» **Task to complete**: What is needed is an exact copy of the lines in the listing below, from the one with "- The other" up to and including the one with "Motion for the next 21", with no other lines.

» **Input data**:
------------------------------
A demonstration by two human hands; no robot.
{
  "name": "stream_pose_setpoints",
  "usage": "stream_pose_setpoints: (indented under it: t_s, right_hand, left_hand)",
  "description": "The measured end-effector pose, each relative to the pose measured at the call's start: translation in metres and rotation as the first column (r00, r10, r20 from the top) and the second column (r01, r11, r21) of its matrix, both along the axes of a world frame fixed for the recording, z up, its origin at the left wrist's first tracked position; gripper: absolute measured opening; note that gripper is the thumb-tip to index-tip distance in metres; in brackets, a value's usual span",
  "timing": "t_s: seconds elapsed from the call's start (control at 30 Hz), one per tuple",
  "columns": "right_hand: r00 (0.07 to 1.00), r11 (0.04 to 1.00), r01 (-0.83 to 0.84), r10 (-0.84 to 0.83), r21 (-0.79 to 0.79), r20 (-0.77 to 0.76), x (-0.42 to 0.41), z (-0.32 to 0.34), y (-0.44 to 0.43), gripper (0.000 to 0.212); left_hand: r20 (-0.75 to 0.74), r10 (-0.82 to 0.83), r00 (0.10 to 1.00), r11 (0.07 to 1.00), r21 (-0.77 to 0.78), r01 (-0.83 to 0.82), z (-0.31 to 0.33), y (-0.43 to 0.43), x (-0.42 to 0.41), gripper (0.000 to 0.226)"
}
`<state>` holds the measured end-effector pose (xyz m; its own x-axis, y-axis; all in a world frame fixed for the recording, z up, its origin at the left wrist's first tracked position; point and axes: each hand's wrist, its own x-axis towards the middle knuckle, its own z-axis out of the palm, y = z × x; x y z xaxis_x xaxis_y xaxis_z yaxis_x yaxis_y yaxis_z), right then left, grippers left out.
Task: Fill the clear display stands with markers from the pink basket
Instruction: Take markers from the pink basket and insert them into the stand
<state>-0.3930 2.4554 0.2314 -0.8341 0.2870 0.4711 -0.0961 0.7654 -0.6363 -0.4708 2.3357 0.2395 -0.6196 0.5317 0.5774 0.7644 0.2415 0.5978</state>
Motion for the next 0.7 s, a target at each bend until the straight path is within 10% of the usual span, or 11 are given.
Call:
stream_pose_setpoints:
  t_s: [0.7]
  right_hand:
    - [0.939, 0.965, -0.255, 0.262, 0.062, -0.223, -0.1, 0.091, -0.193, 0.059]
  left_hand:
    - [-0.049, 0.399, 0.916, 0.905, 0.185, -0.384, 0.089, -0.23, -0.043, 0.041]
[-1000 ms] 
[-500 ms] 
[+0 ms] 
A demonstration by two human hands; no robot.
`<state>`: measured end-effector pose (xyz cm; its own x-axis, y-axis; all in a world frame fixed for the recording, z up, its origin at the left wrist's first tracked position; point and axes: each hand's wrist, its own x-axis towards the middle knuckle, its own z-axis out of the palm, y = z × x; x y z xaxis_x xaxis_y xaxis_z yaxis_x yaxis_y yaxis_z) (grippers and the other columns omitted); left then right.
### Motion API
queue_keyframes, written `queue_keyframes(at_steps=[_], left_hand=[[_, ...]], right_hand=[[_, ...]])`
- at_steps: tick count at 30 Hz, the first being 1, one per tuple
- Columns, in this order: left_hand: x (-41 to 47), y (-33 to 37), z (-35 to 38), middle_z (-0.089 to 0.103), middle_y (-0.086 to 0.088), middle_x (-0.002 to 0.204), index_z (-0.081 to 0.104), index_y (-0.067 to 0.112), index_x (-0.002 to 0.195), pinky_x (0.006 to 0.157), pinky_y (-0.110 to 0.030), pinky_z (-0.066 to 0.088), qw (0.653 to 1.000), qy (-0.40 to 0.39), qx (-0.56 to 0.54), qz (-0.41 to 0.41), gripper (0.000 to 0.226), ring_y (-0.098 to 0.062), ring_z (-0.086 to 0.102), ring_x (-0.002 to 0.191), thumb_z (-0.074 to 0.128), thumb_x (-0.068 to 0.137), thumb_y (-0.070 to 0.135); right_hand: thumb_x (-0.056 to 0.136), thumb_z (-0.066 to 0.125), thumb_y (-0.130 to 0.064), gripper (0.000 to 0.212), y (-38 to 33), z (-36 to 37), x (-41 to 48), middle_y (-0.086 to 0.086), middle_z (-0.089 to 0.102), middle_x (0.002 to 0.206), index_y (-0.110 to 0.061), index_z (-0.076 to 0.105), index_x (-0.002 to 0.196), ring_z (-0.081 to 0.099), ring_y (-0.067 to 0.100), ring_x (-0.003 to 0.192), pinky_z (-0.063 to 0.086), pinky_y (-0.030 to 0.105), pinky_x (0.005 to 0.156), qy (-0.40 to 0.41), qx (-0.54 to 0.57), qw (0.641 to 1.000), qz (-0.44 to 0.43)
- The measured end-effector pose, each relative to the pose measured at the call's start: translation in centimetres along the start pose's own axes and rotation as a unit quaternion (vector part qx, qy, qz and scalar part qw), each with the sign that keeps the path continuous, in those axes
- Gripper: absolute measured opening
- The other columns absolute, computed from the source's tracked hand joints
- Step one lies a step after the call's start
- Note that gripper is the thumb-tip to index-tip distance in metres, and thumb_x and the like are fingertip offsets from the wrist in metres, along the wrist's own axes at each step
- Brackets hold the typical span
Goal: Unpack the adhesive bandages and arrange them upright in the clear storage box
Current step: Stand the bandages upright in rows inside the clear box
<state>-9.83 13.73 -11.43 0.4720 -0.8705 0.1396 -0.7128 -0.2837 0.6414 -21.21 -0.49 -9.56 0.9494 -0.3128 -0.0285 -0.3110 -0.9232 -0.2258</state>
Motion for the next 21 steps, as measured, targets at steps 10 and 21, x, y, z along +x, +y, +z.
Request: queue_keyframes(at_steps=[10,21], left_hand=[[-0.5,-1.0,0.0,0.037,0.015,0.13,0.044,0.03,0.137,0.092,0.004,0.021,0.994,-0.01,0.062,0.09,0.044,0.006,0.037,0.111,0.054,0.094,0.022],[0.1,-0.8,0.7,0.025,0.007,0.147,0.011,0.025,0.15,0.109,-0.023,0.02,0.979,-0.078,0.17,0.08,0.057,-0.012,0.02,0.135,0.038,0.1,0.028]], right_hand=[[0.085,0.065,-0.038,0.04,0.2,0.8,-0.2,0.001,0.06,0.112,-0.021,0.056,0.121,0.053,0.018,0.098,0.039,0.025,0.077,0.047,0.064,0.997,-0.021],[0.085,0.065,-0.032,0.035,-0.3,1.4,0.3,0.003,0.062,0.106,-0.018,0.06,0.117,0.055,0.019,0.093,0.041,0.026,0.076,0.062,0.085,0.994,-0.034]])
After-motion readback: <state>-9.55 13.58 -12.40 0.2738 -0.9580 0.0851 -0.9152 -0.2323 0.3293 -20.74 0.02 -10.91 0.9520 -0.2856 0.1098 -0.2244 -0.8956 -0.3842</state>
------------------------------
» **Result below**:
- The other columns absolute, computed from the source's tracked hand joints
- Step one lies a step after the call's start
- Note that gripper is the thumb-tip to index-tip distance in metres, and thumb_x and the like are fingertip offsets from the wrist in metres, along the wrist's own axes at each step
- Brackets hold the typical span
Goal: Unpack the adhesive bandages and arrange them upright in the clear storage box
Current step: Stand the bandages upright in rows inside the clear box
<state>-9.83 13.73 -11.43 0.4720 -0.8705 0.1396 -0.7128 -0.2837 0.6414 -21.21 -0.49 -9.56 0.9494 -0.3128 -0.0285 -0.3110 -0.9232 -0.2258</state>
Motion for the next 21 steps, as measured, targets at steps 10 and 21, x, y, z along +x, +y, +z.

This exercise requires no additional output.